The National Association for Secretaries of State said in a statement that the conference was not an accurate reflection of election security since it “does not replicate accurate physical and cyber protections established by state and local governments before and on Election Day.”
The association said it is “undeniable” that websites are vulnerable to hackers, but that election night reporting websites are not connected to vote-counting equipment. They could “never change actual election results,” the association said.
The young hacker’s success comes on the heels of Florida Democrat Senator Bill Nelson’s comments earlier last week that Russia has infiltrated the state’s election systems.
“(The Russians) have already penetrated certain counties in the state and they now have free rein to move about,” Nelson said, reported by the Tampa Bay Times.

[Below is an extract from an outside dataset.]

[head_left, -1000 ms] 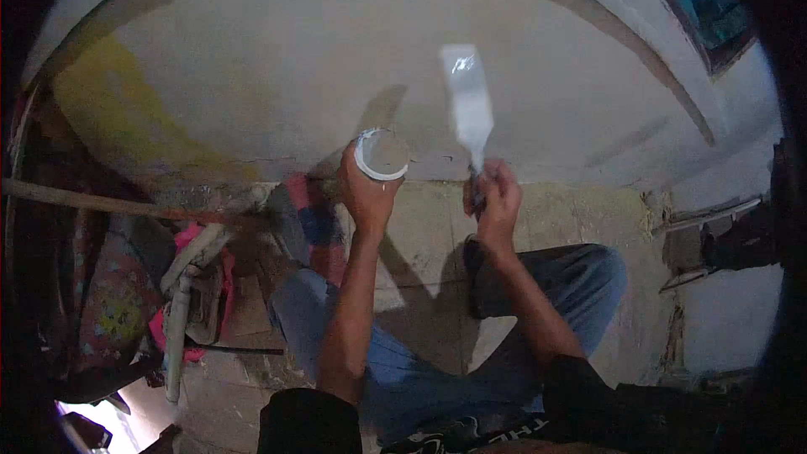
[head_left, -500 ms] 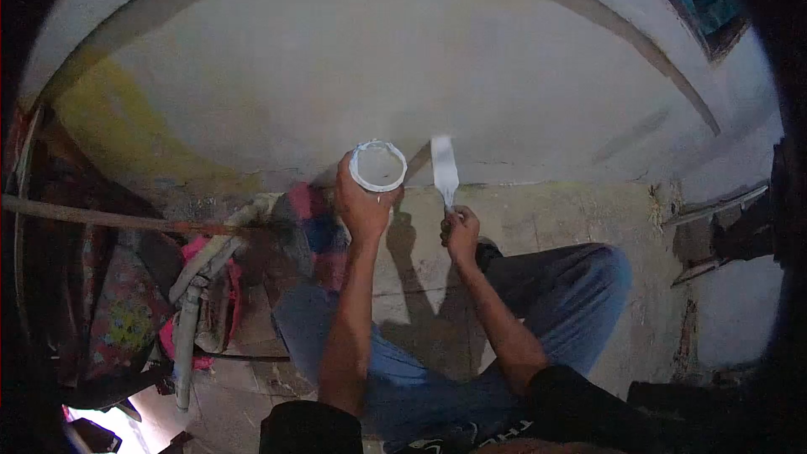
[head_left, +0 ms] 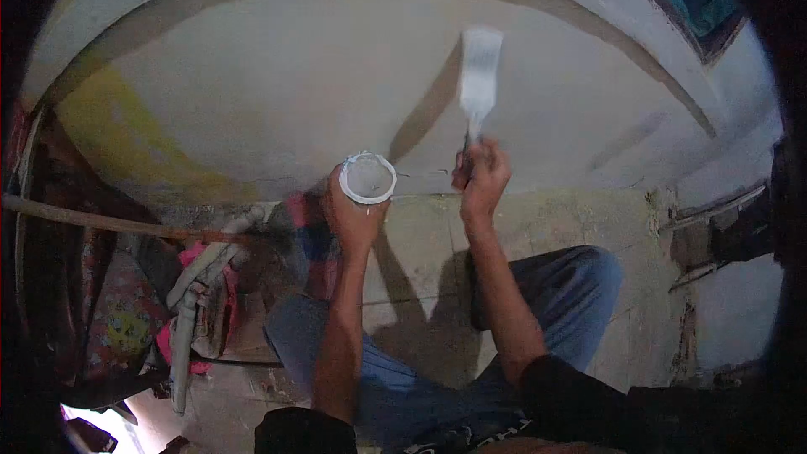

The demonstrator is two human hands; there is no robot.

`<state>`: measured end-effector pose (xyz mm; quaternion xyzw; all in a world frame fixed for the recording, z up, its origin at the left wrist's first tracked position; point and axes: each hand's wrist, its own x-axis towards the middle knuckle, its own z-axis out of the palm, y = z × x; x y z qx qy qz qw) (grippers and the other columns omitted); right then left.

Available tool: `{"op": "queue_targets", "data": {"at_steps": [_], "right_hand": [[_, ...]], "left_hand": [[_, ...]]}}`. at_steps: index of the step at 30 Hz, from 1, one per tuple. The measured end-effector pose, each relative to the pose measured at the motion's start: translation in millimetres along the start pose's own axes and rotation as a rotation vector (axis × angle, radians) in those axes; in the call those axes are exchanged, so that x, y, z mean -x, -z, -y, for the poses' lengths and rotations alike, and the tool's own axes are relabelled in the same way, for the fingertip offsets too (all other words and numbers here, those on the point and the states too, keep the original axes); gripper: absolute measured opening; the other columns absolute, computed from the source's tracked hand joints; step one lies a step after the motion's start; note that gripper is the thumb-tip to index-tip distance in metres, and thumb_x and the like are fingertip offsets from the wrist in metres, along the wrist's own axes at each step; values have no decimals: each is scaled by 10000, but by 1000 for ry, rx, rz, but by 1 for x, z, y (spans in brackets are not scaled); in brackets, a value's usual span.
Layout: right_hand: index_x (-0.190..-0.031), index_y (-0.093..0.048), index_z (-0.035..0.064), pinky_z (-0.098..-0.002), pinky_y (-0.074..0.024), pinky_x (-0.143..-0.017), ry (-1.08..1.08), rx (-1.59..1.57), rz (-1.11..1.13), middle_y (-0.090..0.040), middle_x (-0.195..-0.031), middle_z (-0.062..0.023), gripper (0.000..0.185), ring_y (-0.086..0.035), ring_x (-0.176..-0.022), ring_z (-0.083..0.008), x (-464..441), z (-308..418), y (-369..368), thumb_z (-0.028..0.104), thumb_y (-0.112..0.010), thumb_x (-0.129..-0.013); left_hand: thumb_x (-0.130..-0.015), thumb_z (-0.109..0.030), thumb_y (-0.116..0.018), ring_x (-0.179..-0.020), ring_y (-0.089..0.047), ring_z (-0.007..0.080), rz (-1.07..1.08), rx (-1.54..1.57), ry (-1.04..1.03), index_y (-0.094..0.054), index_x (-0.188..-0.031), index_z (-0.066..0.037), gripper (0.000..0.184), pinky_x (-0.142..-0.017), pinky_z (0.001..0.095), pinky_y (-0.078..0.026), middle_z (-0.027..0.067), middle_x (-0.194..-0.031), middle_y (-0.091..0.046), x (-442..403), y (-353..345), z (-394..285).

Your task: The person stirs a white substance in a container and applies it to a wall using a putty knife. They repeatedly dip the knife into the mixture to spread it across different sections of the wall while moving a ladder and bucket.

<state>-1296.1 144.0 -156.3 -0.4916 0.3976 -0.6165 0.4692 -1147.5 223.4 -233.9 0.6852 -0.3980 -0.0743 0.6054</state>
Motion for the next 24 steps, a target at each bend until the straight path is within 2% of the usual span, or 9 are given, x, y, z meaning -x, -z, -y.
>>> {"op": "queue_targets", "data": {"at_steps": [1, 5, 9, 11, 13, 16, 19, 21, 24], "right_hand": [[-970, -552, 18, -253, -372, -392, -6, 57, 6, -545, -652, -27, 199, -478, -487, -89, 6, -27, 8, 216, -566, -954], [-919, -547, 21, -260, -355, -388, -313, 177, 15, -512, -628, -15, 159, -451, -464, -94, 47, -138, 66, 175, -558, -954], [-929, -553, 14, -259, -347, -381, -336, 37, -45, -505, -618, -13, 154, -441, -448, -86, 76, -102, 62, 165, -564, -952], [-957, -568, 7, -246, -337, -370, -42, -116, -51, -515, -618, -19, 161, -439, -438, -79, 63, -60, 39, 168, -573, -946], [-988, -581, 10, -228, -333, -369, 147, -11, -31, -537, -636, -22, 195, -439, -437, -75, 36, -10, 14, 200, -584, -944], [-1017, -555, 4, -226, -346, -417, 130, -144, 48, -524, -652, -6, 223, -446, -496, -72, -2, 25, -6, 221, -548, -970], [-1003, -561, 9, -235, -362, -427, 24, -130, 91, -519, -646, -4, 232, -459, -503, -78, -19, 20, -5, 239, -544, -975], [-964, -582, 19, -242, -363, -393, -117, -133, 125, -555, -654, -33, 229, -466, -468, -88, -9, -33, 17, 246, -593, -944], [-945, -574, 25, -260, -382, -410, -330, 101, 64, -535, -648, -34, 197, -482, -483, -91, 36, -113, 64, 216, -534, -966]], "left_hand": [[-520, -91, -882, -1101, -569, 359, -4, 4, -3, -476, -1246, -54, 833, -932, 437, -439, 168, -1164, -599, -1, 1, 1], [-562, -99, -870, -1097, -585, 337, -1, -19, 19, -478, -1236, -49, 781, -939, 414, -449, 172, -1160, -602, 0, 2, 5], [-572, -122, -876, -1101, -589, 324, -11, 41, 12, -473, -1238, -48, 781, -943, 409, -452, 164, -1171, -604, 1, -3, 15], [-568, -112, -873, -1098, -580, 338, -16, 37, 6, -482, -1237, -50, 777, -938, 424, -446, 163, -1164, -602, 2, 0, 6], [-563, -102, -870, -1095, -571, 352, -20, 30, 1, -491, -1235, -52, 774, -934, 438, -440, 161, -1157, -601, 1, 3, 2], [-573, -108, -864, -1092, -572, 353, -14, 12, 30, -499, -1227, -51, 752, -934, 439, -440, 159, -1148, -604, 0, 3, 3], [-612, -139, -863, -1119, -581, 315, -5, -32, -33, -463, -1266, -40, 773, -960, 403, -443, 162, -1190, -598, 1, 1, 7], [-606, -142, -869, -1135, -570, 310, -8, -16, 12, -459, -1275, -41, 792, -978, 405, -429, 160, -1205, -590, 1, -1, 8], [-594, -134, -875, -1129, -572, 306, -61, -68, -36, -460, -1276, -40, 804, -984, 411, -425, 154, -1191, -597, 4, -4, 16]]}}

Nelson made the comments to reporters in Tallahassee and Tampa, but no public official has substantiated the senator’s claims.
The Florida Department of State doubled down on Nelson’s claims in a letter sent out Friday addressed to the Department of Homeland Security and the FBI. Ken Detzner, Secretary of State, said state officials have no evidence of Nelson’s claim. Federal officials have also said they have no evidence of Russian meddling in Florida’s election systems right now. In his letter, Detzner asked Homeland Security for written confirmation.
Nelson said his comments about Russian interference are to “make sure Florida officials are aware of the ongoing Russian threat so they take the steps necessary to safeguard our elections,” according to another Times story. Nelson said it is “unfortunate” that officials would use the issue for “personal, political gain.”
Detzner wrote in his letter that to the best of his knowledge and that of federal officials, “Florida’s voting systems and elections databases remain secure and there has been no intrusion of the Florida Voter Registration System and no reported breaches from locally elected Supervisors of Elections.”